John Cage: Mesostics and Me

Most people know John Cage as the somewhat cheeky, avant-garde composer of 4’33”, but fewer people know the significant contribution he made to poetry and poetics, recorded over several collections including M: Writings ’67–’72 (1973), Empty Words: Writings ’73–’78 (1979), and X: Writings ’79–’82 (1983).

Cage was a pioneer of procedural, constraint-based and algorithmically generated poetics: a kind of poetry which is composed within a strict confine of rules. One of these algorithmic techniques, called ‘writing through’, entailed a process of selecting the letters which spell out the name of an author then using them as a ‘code’ for selecting words from a novel written by that author, according to strict rules. Cage deployed this procedure for his five ‘write-throughs’ of Finnegans Wake by James Joyce, (Cage mischievously said of this novel, “it’s my favourite book I’ve never read.”) Taking the letters ‘J’ ‘A’ ‘M’ ‘E’ ‘S ‘J’ ‘O’ ‘Y’ ‘C’ ‘E’ as the code, he then applied the process of ‘writing-through’ to Finnegans Wake. The poems were then presented via a reinvention of the ancient mesostich form (pronounced MESS-oh-stick), which Cage called ‘mesostic’. Readers may be already familiar with the acrostic poem, where the beginning letters of each line in a poem form a message or spell out a name; a mesostic does the same thing but with the spelled-out message in the middle of the line. (In case you’re curious, if the code letters are at the end of the line, it is called a telestich).

Cage was also interested in algorithmic process as chance procedures. This time, ‘writing-through’ Thoreau’s Journals. Cage divided the text up into five kinds of material: letters, syllables, words, phrases, and sentences:

“A text can be a vocalise: just letters. Can be just syllables, just words; just a string of phrases; sentences. Or combinations of letters and syllables (for example), letters and words, et. Cetera. There are 25 possible combinations.”

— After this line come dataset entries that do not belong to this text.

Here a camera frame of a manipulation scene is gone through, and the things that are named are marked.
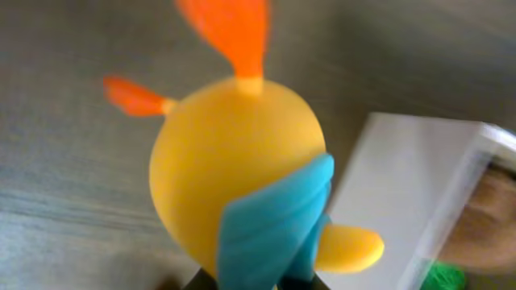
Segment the orange blue duck toy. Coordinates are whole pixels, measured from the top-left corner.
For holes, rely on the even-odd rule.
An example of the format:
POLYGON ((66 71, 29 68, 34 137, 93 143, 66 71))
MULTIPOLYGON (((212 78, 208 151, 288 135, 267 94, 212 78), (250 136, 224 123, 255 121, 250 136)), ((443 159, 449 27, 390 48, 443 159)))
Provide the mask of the orange blue duck toy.
POLYGON ((326 214, 335 161, 314 111, 264 77, 268 3, 180 0, 177 8, 228 60, 231 77, 181 100, 104 80, 125 114, 164 117, 149 186, 165 229, 218 289, 277 289, 283 277, 371 267, 381 236, 326 214))

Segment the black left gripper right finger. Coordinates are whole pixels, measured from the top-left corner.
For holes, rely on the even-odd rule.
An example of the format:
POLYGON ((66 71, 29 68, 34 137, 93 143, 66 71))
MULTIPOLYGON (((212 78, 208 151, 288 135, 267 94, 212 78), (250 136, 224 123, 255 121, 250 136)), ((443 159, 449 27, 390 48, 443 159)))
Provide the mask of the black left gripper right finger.
POLYGON ((330 290, 317 274, 311 280, 283 277, 277 286, 278 290, 330 290))

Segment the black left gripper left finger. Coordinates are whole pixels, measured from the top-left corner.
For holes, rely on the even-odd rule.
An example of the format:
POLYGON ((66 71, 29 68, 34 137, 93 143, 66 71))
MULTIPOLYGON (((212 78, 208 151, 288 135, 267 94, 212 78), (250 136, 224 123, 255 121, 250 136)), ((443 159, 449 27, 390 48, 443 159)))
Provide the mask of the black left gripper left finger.
POLYGON ((218 285, 208 272, 200 268, 183 290, 218 290, 218 285))

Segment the brown plush chicken toy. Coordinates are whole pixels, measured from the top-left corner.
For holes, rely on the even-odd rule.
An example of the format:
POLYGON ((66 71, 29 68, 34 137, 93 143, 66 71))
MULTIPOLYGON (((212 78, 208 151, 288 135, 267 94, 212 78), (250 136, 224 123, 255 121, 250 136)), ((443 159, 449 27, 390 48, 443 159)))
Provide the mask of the brown plush chicken toy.
POLYGON ((515 269, 515 174, 495 166, 485 170, 438 261, 475 273, 515 269))

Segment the green lattice ball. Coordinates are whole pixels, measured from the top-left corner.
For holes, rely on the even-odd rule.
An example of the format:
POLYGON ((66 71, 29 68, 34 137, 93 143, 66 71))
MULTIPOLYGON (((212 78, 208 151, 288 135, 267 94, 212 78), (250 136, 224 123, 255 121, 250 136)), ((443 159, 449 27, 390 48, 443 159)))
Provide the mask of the green lattice ball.
POLYGON ((434 262, 422 282, 420 290, 465 290, 466 275, 459 267, 434 262))

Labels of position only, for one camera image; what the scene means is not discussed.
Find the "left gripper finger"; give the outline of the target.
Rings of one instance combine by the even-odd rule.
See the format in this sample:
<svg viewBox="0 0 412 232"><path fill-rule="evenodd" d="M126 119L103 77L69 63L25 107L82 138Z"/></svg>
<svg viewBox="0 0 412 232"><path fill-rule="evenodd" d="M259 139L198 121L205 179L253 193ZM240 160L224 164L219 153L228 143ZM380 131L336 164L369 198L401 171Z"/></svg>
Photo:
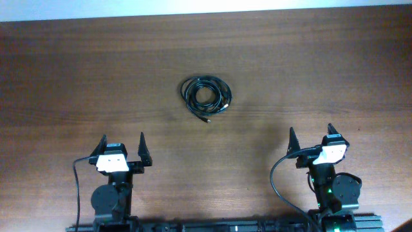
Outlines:
<svg viewBox="0 0 412 232"><path fill-rule="evenodd" d="M96 148L92 151L90 157L96 157L103 154L107 146L107 135L103 135Z"/></svg>
<svg viewBox="0 0 412 232"><path fill-rule="evenodd" d="M147 148L147 144L145 141L144 133L140 133L140 142L138 147L138 156L140 157L140 161L142 162L143 166L152 166L153 160L150 156L150 152Z"/></svg>

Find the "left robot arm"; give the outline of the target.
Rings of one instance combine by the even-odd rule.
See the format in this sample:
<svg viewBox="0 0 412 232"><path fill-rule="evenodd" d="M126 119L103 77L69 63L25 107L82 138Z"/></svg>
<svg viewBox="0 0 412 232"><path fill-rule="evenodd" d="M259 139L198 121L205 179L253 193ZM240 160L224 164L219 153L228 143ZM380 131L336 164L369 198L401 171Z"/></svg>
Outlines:
<svg viewBox="0 0 412 232"><path fill-rule="evenodd" d="M131 214L133 175L143 174L144 168L153 165L143 133L140 134L138 156L138 161L128 161L126 146L109 144L106 135L89 156L89 163L108 178L108 183L99 186L91 196L91 206L95 210L92 232L139 230L138 217Z"/></svg>

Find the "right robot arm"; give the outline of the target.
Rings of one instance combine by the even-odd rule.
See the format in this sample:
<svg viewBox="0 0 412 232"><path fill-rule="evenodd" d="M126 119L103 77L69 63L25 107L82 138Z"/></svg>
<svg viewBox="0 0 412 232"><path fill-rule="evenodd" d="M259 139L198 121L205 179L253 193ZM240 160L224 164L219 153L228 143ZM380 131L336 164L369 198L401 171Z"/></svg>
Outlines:
<svg viewBox="0 0 412 232"><path fill-rule="evenodd" d="M293 128L289 131L287 155L296 168L307 168L318 208L308 215L319 231L356 231L353 211L359 208L362 180L350 173L337 173L335 165L345 159L350 143L328 124L320 144L301 148Z"/></svg>

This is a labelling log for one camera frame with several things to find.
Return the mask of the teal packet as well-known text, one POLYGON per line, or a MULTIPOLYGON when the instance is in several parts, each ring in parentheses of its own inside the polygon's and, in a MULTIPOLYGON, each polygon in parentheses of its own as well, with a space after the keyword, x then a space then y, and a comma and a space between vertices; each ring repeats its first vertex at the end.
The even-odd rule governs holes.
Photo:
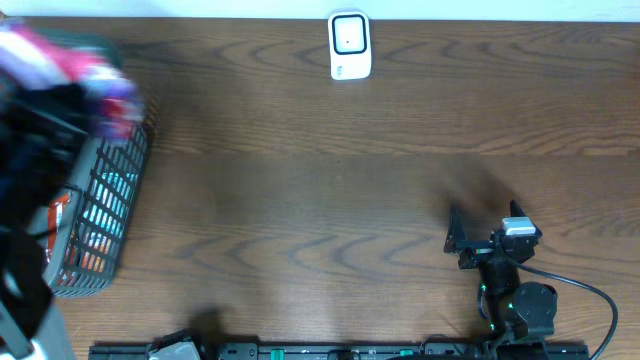
POLYGON ((90 182, 83 217, 106 233, 123 238, 137 180, 138 175, 134 173, 99 174, 90 182))

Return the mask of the orange snack bar wrapper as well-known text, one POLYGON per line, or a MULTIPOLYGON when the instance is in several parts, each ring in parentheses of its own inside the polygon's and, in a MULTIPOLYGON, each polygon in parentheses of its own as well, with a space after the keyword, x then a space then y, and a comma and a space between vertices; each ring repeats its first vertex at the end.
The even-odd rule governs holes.
POLYGON ((55 243, 58 238, 59 228, 61 226, 62 216, 64 215, 65 208, 71 201, 71 194, 69 192, 63 193, 61 196, 55 198, 48 208, 47 213, 47 225, 49 234, 47 236, 46 255, 47 259, 51 260, 55 248, 55 243))

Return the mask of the purple square snack packet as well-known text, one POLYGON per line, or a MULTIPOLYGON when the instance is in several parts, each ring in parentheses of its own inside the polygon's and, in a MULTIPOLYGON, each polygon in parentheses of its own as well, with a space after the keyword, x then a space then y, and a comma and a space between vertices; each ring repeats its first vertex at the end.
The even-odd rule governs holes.
POLYGON ((1 72, 33 94, 77 90, 89 132, 125 142, 144 119, 135 83, 93 45, 57 44, 20 20, 1 23, 1 72))

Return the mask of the small orange tissue packet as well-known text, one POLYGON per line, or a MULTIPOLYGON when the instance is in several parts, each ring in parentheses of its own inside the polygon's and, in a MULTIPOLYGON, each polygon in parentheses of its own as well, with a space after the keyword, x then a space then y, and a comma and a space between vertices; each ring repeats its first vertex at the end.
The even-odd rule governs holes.
POLYGON ((112 240, 105 235, 90 232, 82 240, 81 247, 76 247, 73 264, 90 271, 106 273, 111 262, 112 240))

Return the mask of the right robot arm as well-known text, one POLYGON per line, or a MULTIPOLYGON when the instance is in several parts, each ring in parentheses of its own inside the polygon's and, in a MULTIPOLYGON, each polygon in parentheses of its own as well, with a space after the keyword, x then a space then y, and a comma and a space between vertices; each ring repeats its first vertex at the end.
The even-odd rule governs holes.
POLYGON ((522 282, 518 269, 535 255, 541 230, 516 201, 510 215, 486 240, 470 240, 456 207, 450 208, 444 251, 459 256, 458 267, 480 273, 480 307, 491 334, 478 342, 485 359, 547 359, 545 339, 555 332, 556 290, 522 282))

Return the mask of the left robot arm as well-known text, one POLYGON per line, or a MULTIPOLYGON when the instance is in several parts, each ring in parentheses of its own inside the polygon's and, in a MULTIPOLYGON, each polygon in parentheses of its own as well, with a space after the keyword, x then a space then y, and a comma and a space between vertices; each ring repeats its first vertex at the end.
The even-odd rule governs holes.
POLYGON ((85 92, 10 85, 1 98, 1 356, 71 359, 73 347, 43 278, 40 240, 28 227, 68 179, 89 134, 85 92))

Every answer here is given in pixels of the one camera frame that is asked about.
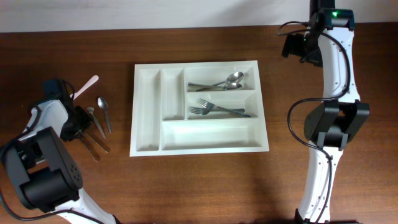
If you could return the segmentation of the metal fork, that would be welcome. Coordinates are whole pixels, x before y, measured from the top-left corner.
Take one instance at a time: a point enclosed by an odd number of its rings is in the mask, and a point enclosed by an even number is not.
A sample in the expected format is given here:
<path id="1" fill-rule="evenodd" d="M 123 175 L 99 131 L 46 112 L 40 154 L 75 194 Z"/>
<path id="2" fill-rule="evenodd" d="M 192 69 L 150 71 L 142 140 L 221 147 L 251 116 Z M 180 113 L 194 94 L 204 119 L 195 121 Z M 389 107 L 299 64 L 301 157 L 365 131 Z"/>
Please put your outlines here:
<path id="1" fill-rule="evenodd" d="M 218 105 L 215 105 L 213 103 L 210 103 L 209 101 L 204 100 L 203 98 L 199 98 L 198 102 L 200 105 L 204 106 L 206 109 L 208 110 L 220 110 L 220 111 L 224 111 L 227 112 L 229 114 L 238 116 L 238 117 L 242 117 L 242 118 L 250 118 L 251 116 L 242 112 L 238 112 L 236 110 L 232 110 L 232 109 L 227 109 Z"/>
<path id="2" fill-rule="evenodd" d="M 196 107 L 189 107 L 189 112 L 193 114 L 199 115 L 207 115 L 210 112 L 227 112 L 229 114 L 237 115 L 237 116 L 246 116 L 243 112 L 239 110 L 224 110 L 224 109 L 207 109 L 207 108 L 196 108 Z"/>

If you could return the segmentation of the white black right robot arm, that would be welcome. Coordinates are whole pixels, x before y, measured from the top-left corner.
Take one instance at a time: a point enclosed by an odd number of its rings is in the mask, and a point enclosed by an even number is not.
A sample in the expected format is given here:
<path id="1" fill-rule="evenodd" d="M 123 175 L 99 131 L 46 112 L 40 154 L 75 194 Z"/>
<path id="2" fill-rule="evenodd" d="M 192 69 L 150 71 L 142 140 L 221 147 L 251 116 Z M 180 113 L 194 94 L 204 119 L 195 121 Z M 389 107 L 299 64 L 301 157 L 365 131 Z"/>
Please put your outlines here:
<path id="1" fill-rule="evenodd" d="M 303 29 L 286 32 L 282 56 L 296 55 L 302 63 L 323 69 L 323 96 L 295 102 L 317 101 L 304 122 L 310 160 L 303 199 L 294 223 L 329 223 L 330 199 L 336 168 L 347 144 L 367 120 L 370 107 L 361 102 L 353 69 L 354 13 L 338 9 L 334 0 L 311 0 Z"/>

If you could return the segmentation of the large metal spoon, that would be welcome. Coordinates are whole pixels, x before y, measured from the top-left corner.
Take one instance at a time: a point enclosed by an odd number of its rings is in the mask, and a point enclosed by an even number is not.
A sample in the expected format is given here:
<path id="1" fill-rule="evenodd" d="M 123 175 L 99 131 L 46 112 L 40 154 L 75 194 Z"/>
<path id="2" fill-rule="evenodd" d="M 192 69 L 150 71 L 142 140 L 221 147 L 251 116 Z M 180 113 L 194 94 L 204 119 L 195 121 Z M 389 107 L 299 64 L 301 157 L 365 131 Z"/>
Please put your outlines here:
<path id="1" fill-rule="evenodd" d="M 240 90 L 243 88 L 242 84 L 240 83 L 228 83 L 223 86 L 221 85 L 199 85 L 199 84 L 194 84 L 194 83 L 189 83 L 189 87 L 198 87 L 200 88 L 200 91 L 208 91 L 208 90 L 215 90 L 215 89 L 220 89 L 220 90 Z"/>
<path id="2" fill-rule="evenodd" d="M 243 72 L 234 72 L 230 75 L 227 76 L 227 78 L 221 82 L 217 82 L 211 85 L 225 85 L 228 83 L 240 83 L 240 81 L 244 78 L 244 73 Z"/>

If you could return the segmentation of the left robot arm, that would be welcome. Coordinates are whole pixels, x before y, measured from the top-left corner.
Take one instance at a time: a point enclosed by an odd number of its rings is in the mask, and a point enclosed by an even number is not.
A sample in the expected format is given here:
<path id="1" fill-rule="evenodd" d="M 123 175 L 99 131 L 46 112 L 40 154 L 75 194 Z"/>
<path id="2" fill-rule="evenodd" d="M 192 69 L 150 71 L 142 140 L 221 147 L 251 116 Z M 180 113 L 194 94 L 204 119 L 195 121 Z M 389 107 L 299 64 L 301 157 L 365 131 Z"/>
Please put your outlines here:
<path id="1" fill-rule="evenodd" d="M 69 223 L 119 223 L 85 191 L 82 174 L 64 146 L 82 140 L 91 125 L 89 114 L 74 106 L 75 97 L 74 87 L 65 80 L 44 82 L 44 98 L 30 107 L 24 131 L 1 147 L 1 163 L 21 204 L 42 212 L 23 217 L 2 199 L 1 205 L 16 220 L 60 216 Z"/>

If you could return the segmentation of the metal tongs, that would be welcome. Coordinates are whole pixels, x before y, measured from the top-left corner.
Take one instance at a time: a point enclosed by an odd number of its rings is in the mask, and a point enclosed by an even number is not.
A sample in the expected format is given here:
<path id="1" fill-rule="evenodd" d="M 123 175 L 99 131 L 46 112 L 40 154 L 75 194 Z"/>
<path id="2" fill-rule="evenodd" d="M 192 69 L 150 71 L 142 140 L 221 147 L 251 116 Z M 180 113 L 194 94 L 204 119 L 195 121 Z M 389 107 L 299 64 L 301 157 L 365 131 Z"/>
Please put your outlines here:
<path id="1" fill-rule="evenodd" d="M 89 155 L 96 162 L 99 162 L 101 160 L 100 154 L 98 153 L 97 149 L 101 149 L 104 153 L 107 154 L 111 152 L 110 148 L 104 143 L 104 141 L 98 139 L 96 136 L 90 135 L 86 131 L 80 131 L 78 133 L 78 139 L 80 140 L 82 145 L 84 145 Z"/>

‘Empty Words’, p. 11. (1975)

The next stage in this process, after assigning numerical values to these lexical parts, was to use the I Ching, to produce aleatoric combinations of these words, syllables, letters, and phrases. This results in some of the most strikingly avant-garde and beautiful (in my view) poetry which challenges the way we think about language structures, meaning, and representation.